**WORK TO BE COMPLETED:** Write out again, word for word, the lines below from the line that holds "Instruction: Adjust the" through the line that holds "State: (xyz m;", omitting pictures.

____

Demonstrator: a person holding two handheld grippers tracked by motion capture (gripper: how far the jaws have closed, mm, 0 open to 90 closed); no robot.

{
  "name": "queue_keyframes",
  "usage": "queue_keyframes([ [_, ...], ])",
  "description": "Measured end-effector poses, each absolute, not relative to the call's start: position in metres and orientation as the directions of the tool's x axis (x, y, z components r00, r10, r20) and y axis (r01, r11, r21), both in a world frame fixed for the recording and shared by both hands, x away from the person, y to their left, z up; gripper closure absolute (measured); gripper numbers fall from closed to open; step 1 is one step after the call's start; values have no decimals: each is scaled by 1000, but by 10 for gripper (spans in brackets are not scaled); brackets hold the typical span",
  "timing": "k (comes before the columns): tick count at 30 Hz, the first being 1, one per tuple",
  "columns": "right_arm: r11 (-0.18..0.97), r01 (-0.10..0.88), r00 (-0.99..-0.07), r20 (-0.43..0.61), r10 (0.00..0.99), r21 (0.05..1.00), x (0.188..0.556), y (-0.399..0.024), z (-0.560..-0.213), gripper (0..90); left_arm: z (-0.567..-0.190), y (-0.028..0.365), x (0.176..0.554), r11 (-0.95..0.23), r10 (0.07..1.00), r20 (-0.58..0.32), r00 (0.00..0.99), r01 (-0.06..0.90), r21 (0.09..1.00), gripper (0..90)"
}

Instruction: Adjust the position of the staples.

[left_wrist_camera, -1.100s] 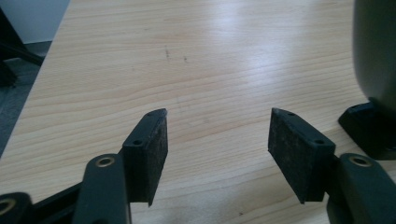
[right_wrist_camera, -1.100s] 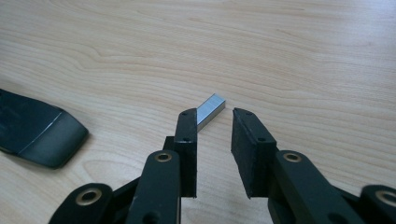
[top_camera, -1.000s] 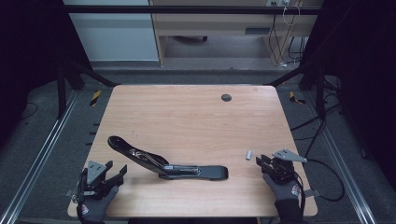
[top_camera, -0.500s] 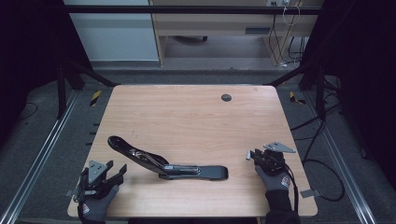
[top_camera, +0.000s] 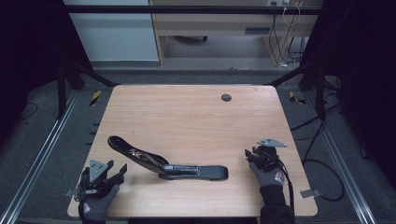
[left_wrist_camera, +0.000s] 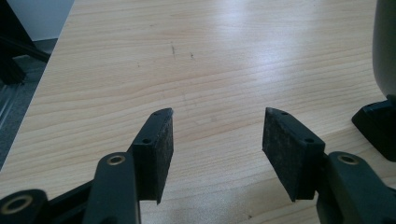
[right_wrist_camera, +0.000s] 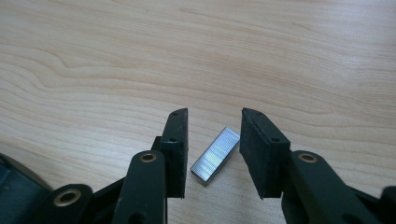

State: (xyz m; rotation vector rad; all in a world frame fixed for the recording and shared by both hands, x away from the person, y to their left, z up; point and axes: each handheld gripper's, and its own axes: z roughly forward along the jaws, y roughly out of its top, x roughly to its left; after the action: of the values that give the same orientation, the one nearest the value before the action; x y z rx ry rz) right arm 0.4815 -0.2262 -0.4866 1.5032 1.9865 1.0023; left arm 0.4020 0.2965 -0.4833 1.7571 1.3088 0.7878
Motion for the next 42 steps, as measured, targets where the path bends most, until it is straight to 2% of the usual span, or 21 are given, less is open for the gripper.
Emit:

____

**COMPLETED EXERCISE:**
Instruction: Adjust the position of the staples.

[left_wrist_camera, -1.100s] 
[right_wrist_camera, -1.100s] 
[top_camera, -1.000s] 
[top_camera, -0.500s] 
[top_camera, +0.000s] 
[left_wrist_camera, +0.000s] 
[right_wrist_camera, +0.000s] 

State: (xyz m; rotation vector rad; all in a world frame fixed for the recording and shared by both hands, x away from the person, y to their left, z up; point and axes: each handheld gripper's, and its own axes: z roughly forward along the jaws, y roughly out of its top, x roughly to its left; after the action: of the values that give the same orientation, the one nearest the value before the action; x y z rx ry rz) right arm 0.4815 -0.2262 -0.4866 1.5032 1.9865 1.0023; left arm 0.4020 0.2965 -0.4833 1.7571 1.3088 0.7878

That was the complete answer.